Cancer screening in older adults appears common, US

Empower & Inspire: Spread Health & Wellness

A high percentage of adults age 75 years and older continue to report receiving cancer screenings, despite U.S. Preventive Services Task Force guidelines recommending against routine screening for breast, cervical, colorectal and prostate cancer for patients age 75 years and older.

In the United States, the number of adults 65 years or older, currently estimated at 36.8 million, is expected to double by the year 2030. Providing high-quality care to this growing population while attempting to contain costs will pose a significant challenge.

While a great deal is known about cancer screening behaviors and trends in young and middle-aged adults, less is known about screening behaviors in older adults from different racial backgrounds.

Keith M. Bellizzi, Ph.D., M.P.H., of the University of Connecticut, Storrs, and colleagues analyzed data from the National Health Interview Survey, an annual in-person nationwide survey used to track health trends in U.S. citizens, to estimate the prevalence of cancer screening among older, racially diverse adults. The study population included 49,575 individuals, 1,697 of whom were 75 to 79 years of age and 2,376 were 80 years of age and older.

Among women age 75 to 79 years and those 80 years and older, 62 percent and 50 percent, respectively, reported receiving a mammogram within the past two years. Similarly, 53 percent of women ages 75 to 79 years and 38 percent of women ages 80 years and older reported undergoing a Papanicolaou screen (also known as a pap smear or pap test) for cervical cancer within the past three years. Reported screenings for colorectal cancer in men and women were highest in the 75- to 79-year-old group, with 57 percent of participants reporting screening. Among men, prevalence of prostate cancer screening within the past year was highest in the 75- to 79-year-old group (57 percent) followed by the group that was 80 years and older (42 percent) and the 50- to 74-year-old group (40 percent).

Although analysis showed racial differences in breast, colorectal and prostate cancer screening among older adults, the authors found that these differences were accounted for by low education attainment, with individuals without a high school diploma significantly less likely to be screened for breast, cervical and prostate cancer, compared with adults older than 75 years with a college degree. Adults older than 75 years were also significantly more likely to be screened for breast, colorectal, and prostate cancer if they recalled that a physician recommended the test.

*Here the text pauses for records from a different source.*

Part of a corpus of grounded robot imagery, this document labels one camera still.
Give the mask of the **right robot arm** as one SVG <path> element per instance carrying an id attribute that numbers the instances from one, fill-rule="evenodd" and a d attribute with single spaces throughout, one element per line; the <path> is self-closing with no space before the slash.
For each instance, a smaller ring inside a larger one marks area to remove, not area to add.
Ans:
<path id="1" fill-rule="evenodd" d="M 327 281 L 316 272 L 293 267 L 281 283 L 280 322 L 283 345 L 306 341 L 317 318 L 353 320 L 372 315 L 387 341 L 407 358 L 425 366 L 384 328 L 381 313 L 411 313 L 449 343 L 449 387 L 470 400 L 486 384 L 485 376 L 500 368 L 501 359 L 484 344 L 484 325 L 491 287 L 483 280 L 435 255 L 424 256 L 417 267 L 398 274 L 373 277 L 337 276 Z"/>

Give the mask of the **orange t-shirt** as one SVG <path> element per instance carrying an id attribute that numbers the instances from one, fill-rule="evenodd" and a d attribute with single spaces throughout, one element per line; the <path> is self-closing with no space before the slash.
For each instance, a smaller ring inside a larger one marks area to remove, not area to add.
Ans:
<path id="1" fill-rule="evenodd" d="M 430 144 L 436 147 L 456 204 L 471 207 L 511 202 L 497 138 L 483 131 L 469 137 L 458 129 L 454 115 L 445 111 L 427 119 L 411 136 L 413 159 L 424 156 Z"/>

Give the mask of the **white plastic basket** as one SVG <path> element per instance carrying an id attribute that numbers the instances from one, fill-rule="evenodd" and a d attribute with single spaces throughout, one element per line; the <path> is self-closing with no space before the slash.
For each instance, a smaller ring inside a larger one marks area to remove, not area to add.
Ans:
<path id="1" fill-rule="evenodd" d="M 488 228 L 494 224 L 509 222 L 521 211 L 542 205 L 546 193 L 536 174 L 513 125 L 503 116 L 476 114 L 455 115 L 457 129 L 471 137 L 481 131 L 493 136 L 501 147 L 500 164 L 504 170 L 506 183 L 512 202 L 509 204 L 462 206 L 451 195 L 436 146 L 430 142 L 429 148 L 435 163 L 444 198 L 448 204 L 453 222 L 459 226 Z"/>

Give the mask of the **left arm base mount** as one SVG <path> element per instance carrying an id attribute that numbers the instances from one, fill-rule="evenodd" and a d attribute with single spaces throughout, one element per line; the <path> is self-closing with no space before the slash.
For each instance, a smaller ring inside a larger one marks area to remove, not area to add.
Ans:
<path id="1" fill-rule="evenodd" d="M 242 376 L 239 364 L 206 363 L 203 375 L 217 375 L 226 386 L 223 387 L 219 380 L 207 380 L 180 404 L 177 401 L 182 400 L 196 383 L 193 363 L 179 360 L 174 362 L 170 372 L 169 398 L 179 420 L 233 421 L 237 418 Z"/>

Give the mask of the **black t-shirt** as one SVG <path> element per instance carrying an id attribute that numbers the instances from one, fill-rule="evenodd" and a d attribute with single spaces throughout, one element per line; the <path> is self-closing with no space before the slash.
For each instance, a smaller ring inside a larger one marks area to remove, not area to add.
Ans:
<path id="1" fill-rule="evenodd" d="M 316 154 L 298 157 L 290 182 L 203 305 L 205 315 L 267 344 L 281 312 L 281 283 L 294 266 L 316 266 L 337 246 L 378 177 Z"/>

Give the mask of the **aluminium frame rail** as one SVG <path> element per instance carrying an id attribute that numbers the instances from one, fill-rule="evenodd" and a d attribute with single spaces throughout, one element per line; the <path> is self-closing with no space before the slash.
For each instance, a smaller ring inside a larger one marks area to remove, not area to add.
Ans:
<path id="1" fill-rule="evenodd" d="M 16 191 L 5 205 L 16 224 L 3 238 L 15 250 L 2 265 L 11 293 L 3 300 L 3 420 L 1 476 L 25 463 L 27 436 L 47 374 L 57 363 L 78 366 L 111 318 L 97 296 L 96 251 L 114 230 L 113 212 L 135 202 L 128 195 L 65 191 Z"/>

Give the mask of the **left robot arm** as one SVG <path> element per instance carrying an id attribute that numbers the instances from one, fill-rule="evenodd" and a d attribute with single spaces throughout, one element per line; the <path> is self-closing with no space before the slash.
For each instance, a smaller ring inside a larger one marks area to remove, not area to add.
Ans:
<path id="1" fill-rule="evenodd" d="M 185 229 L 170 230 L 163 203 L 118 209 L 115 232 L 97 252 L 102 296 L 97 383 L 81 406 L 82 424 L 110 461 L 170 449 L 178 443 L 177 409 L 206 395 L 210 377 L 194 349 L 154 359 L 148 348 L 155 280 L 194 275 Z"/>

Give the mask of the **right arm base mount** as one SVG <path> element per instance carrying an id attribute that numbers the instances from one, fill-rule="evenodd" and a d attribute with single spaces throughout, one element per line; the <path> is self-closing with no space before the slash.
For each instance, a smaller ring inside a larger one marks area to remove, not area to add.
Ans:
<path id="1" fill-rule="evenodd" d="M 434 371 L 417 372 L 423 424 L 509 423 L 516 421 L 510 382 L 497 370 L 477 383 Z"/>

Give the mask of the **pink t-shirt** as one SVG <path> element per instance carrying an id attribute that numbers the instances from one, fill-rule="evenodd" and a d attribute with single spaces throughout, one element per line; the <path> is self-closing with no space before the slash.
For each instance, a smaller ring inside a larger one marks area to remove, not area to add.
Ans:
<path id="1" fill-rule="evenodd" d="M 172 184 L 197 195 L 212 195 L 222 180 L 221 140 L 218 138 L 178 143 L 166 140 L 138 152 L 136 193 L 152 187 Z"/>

“A high percentage of older adults continue to be screened in the face of ambiguity of recommendations for this group,” the authors conclude. “Prevalence results from this study can serve as a benchmark for progress as we move the science of cancer screening in older, diverse adults forward.”

What is the Right Cancer Screening Rate for Older Adults?

In an invited commentary, Louise C. Walter, M.D., of the University of California, San Francisco and San Francisco Veterans Affairs Administration Medical Center, writes that “there are no quality measures that address appropriate target rates for cancer screening in persons older than 75 years.”

“While at extremes in older age the likelihood of surviving long enough to benefit from potential detection and treatment of asymptomatic cancer becomes quite small and the likelihood of harm becomes quite large irrespective of other factors, Bellizzi et al were not able to calculate screening rates in subgroups older than 85 years owing to the small number participating in the survey,” writes Dr. Walter. “Still, the data by Bellizzi et al raise the issue of whether quality measures should address the overuse of cancer screening.”

“While it is useful to determine screening rates among persons in whom screening will likely result in net benefit or net harm, between these two groups is a large number of older persons in whom screening offers small or uncertain net benefit,” Dr. Walter writes. “For these persons, the decision about whether the potential benefits of screening outweigh the risks is a value judgment that requires informed decision-making.”

“While arguments persists about what is the ‘right’ rate of cancer screening in older persons, it seems clear that the rate of informed decision-making should approach 100 percent,” she concludes.